#### Exercise material ####

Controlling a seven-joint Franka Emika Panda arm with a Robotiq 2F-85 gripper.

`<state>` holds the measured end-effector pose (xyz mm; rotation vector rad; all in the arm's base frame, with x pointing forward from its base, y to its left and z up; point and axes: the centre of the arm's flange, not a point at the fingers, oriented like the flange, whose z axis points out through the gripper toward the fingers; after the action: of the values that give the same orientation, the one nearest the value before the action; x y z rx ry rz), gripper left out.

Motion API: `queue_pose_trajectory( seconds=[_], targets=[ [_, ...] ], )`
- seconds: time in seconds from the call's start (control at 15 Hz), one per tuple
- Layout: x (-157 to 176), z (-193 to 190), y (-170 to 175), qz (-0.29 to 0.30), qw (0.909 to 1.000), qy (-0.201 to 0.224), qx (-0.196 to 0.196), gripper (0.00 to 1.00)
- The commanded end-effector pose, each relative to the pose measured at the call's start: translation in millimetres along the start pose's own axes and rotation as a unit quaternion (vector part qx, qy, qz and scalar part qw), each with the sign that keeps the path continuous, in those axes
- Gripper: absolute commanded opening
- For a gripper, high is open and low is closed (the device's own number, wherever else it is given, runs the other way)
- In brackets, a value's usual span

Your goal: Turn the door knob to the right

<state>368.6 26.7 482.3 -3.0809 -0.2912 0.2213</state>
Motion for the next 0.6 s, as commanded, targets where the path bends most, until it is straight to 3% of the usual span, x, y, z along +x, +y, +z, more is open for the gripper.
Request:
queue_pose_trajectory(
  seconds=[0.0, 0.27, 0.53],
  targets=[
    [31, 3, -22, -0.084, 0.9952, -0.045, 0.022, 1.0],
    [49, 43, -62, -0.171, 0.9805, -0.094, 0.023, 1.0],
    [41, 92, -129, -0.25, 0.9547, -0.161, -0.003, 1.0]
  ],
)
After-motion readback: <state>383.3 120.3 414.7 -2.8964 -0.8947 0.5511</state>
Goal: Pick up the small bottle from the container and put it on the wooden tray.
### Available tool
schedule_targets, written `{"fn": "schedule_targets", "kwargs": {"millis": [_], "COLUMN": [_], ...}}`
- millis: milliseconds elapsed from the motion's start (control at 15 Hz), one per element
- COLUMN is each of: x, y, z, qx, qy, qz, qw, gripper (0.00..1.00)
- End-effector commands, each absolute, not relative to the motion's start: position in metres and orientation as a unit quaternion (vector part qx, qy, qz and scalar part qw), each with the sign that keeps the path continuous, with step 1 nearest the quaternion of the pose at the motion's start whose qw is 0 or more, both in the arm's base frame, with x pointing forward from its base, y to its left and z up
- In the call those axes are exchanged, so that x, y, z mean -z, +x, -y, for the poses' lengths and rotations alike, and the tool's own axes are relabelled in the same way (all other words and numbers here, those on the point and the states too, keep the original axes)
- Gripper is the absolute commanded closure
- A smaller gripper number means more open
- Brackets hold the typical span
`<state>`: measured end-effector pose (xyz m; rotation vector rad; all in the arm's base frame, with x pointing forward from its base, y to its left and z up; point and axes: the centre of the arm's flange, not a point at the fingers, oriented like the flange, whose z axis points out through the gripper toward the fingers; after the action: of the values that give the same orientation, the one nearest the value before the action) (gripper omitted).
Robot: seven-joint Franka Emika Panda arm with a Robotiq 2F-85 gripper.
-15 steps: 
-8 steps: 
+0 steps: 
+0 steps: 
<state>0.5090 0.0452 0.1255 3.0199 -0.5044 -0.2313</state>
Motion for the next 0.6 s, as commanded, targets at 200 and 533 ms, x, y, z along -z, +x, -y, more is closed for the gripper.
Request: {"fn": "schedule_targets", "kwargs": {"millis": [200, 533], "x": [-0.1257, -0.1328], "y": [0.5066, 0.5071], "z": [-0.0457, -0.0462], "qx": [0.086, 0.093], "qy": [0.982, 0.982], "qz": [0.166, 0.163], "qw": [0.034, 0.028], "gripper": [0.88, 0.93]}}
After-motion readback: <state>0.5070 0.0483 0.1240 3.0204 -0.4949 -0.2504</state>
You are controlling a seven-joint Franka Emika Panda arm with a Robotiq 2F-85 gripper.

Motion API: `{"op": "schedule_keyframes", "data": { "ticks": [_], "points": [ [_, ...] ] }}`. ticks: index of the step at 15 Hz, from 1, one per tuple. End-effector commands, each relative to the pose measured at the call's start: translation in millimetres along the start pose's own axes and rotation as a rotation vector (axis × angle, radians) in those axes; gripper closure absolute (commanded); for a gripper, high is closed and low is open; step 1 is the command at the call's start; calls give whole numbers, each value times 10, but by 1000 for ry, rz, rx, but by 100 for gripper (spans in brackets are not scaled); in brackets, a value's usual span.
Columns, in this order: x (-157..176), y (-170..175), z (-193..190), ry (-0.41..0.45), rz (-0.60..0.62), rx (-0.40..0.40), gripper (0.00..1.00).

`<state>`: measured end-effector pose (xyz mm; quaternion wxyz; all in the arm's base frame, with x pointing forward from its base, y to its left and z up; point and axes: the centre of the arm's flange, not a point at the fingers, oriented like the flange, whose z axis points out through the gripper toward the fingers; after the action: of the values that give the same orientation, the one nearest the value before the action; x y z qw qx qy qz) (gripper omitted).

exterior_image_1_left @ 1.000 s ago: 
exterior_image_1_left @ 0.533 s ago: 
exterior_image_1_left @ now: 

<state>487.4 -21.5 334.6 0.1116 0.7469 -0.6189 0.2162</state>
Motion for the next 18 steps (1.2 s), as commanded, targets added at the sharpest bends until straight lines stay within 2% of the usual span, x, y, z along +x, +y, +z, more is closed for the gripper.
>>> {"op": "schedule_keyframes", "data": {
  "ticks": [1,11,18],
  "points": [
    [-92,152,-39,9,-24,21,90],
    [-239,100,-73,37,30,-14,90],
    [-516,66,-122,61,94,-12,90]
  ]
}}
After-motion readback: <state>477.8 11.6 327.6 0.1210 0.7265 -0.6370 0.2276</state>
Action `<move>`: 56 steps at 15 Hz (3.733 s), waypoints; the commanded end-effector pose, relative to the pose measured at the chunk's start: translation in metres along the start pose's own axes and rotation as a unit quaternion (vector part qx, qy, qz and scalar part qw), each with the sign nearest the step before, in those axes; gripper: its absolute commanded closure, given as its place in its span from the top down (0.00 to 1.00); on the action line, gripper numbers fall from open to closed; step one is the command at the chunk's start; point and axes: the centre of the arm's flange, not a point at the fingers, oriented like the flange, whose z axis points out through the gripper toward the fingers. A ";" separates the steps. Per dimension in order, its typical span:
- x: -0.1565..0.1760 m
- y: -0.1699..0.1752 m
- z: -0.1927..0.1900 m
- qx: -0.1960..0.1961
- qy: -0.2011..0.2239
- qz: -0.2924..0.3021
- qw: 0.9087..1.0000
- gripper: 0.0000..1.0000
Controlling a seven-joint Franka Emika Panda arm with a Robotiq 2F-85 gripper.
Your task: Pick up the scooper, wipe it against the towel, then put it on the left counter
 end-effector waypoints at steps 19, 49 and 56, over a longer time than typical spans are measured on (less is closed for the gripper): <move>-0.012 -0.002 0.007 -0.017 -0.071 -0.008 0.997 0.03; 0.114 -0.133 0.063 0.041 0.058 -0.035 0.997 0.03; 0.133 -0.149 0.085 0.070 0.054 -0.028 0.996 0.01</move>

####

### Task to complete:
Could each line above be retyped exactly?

### Answer to this task:
Controlling a seven-joint Franka Emika Panda arm with a Robotiq 2F-85 gripper.

`<state>` holds the measured end-effector pose (xyz mm; rotation vector rad; all in the arm's base frame, with x pointing forward from its base, y to its left and z up; point and axes: the centre of the arm's flange, not a point at the fingers, oriented like the flange, whose z axis points out through the gripper toward the fingers; after the action: of the values that give the same orientation, the one nearest the value before the action; x y z rx ry rz), gripper left out.

Motion API: `queue_pose_trajectory( seconds=[_], targets=[ [_, ...] ], )`
- seconds: time in seconds from the call's start (control at 15 Hz), one per tuple
- Layout: x (-157 to 176), z (-193 to 190), y (-170 to 175), qz (-0.29 to 0.30), qw (0.909 to 1.000), qy (-0.201 to 0.224), qx (-0.196 to 0.196), gripper (0.00 to 1.00)
- The commanded end-effector pose, each relative to the pose measured at the call's start: translation in millimetres along the start pose's own axes and rotation as a unit quaternion (vector part qx, qy, qz and scalar part qw), each with the sign that keeps the path continuous, in those axes
- Gripper: absolute commanded opening
- For a gripper, high is open and low is closed (the device's own number, wherever else it is given, runs the other way)
- In brackets, a value's usual span

Your goal: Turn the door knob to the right

<state>368.6 26.7 482.3 -3.0809 -0.2912 0.2213</state>
Motion for the next 0.6 s, as commanded, targets where the path bends most, until it is straight to 3% of the usual span, x, y, z along +x, +y, +z, more is open for the gripper.
Request:
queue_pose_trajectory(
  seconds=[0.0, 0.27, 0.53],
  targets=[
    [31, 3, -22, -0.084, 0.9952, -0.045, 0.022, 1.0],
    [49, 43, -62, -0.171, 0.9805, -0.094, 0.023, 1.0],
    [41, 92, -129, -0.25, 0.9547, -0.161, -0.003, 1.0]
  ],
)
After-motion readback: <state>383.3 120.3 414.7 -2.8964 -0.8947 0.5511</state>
Goal: Pick up the small bottle from the container and put it on the wooden tray.
### Available tool
schedule_targets, written `{"fn": "schedule_targets", "kwargs": {"millis": [_], "COLUMN": [_], ...}}`
- millis: milliseconds elapsed from the motion's start (control at 15 Hz), one per element
- COLUMN is each of: x, y, z, qx, qy, qz, qw, gripper (0.00..1.00)
- End-effector commands, each absolute, not relative to the motion's start: position in metres and orientation as a unit quaternion (vector part qx, qy, qz and scalar part qw), each with the sign that keeps the path continuous, with step 1 nearest the quaternion of the pose at the motion's start whose qw is 0 or more, both in the arm's base frame, with x pointing forward from its base, y to its left and z up
- In the call those axes are exchanged, so that x, y, z mean -z, +x, -y, for the poses' lengths and rotations alike, and the tool's own axes are relabelled in the same way (all other words and numbers here, those on the point and the states too, keep the original axes)
- Gripper is the absolute commanded closure
- A smaller gripper number means more open
- Brackets hold the typical span
`<state>`: measured end-effector pose (xyz m; rotation vector rad; all in the arm's base frame, with x pointing forward from its base, y to its left and z up; point and axes: the centre of the arm's flange, not a point at the fingers, oriented like the flange, whose z axis points out through the gripper toward the fingers; after the action: of the values that give the same orientation, the one nearest the value before the action) (gripper omitted).
Robot: seven-joint Franka Emika Panda arm with a Robotiq 2F-85 gripper.
-15 steps: 
-8 steps: 
+0 steps: 
+0 steps: 
<state>0.5090 0.0452 0.1255 3.0199 -0.5044 -0.2313</state>
Motion for the next 0.6 s, as commanded, targets at 200 and 533 ms, x, y, z along -z, +x, -y, more is closed for the gripper.
Request: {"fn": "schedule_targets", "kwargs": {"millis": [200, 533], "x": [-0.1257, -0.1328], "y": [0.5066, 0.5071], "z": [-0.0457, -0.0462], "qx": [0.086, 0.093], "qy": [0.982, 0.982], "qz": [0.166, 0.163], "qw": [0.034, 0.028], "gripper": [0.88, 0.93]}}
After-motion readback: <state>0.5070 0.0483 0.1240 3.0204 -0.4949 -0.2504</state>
You are controlling a seven-joint Franka Emika Panda arm with a Robotiq 2F-85 gripper.

Motion API: `{"op": "schedule_keyframes", "data": { "ticks": [_], "points": [ [_, ...] ] }}`. ticks: index of the step at 15 Hz, from 1, one per tuple. End-effector commands, each relative to the pose measured at the call's start: translation in millimetres along the start pose's own axes and rotation as a rotation vector (axis × angle, radians) in those axes; gripper closure absolute (commanded); for a gripper, high is closed and low is open; step 1 is the command at the call's start; calls give whole numbers, each value times 10, but by 1000 for ry, rz, rx, but by 100 for gripper (spans in brackets are not scaled); in brackets, a value's usual span.
Columns, in this order: x (-157..176), y (-170..175), z (-193..190), ry (-0.41..0.45), rz (-0.60..0.62), rx (-0.40..0.40), gripper (0.00..1.00).

`<state>`: measured end-effector pose (xyz mm; quaternion wxyz; all in the arm's base frame, with x pointing forward from its base, y to its left and z up; point and axes: the centre of the arm's flange, not a point at the fingers, oriented like the flange, whose z axis points out through the gripper toward the fingers; after the action: of the values that give the same orientation, the one nearest the value before the action; x y z qw qx qy qz) (gripper omitted).

exterior_image_1_left @ 1.000 s ago: 
exterior_image_1_left @ 0.533 s ago: 
exterior_image_1_left @ now: 

<state>487.4 -21.5 334.6 0.1116 0.7469 -0.6189 0.2162</state>
Motion for the next 18 steps (1.2 s), as commanded, targets added at the sharpest bends until straight lines stay within 2% of the usual span, x, y, z along +x, +y, +z, more is closed for the gripper.
>>> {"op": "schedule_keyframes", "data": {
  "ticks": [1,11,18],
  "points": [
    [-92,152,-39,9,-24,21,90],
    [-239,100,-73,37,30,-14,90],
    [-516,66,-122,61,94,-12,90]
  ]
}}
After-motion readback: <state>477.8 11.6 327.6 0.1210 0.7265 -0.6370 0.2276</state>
Action `<move>`: 56 steps at 15 Hz (3.733 s), waypoints; the commanded end-effector pose, relative to the pose measured at the chunk's start: translation in metres along the start pose's own axes and rotation as a unit quaternion (vector part qx, qy, qz and scalar part qw), each with the sign nearest the step before, in those axes; gripper: its absolute commanded closure, given as its place in its span from the top down (0.00 to 1.00); on the action line, gripper numbers fall from open to closed; step one is the command at the chunk's start; point and axes: the centre of the arm's flange, not a point at the fingers, oriented like the flange, whose z axis points out through the gripper toward the fingers. A ";" separates the steps. Per dimension in order, its typical span:
- x: -0.1565..0.1760 m
- y: -0.1699..0.1752 m
- z: -0.1927..0.1900 m
- qx: -0.1960..0.1961
- qy: -0.2011..0.2239
- qz: -0.2924..0.3021
- qw: 0.9087..1.0000
- gripper: 0.0000..1.0000
Controlling a seven-joint Franka Emika Panda arm with a Robotiq 2F-85 gripper.
Your task: Pick up the scooper, wipe it against the towel, then put it on the left counter
 end-effector waypoints at steps 19, 49 and 56, over a longer time than typical spans are measured on (less is closed for the gripper): <move>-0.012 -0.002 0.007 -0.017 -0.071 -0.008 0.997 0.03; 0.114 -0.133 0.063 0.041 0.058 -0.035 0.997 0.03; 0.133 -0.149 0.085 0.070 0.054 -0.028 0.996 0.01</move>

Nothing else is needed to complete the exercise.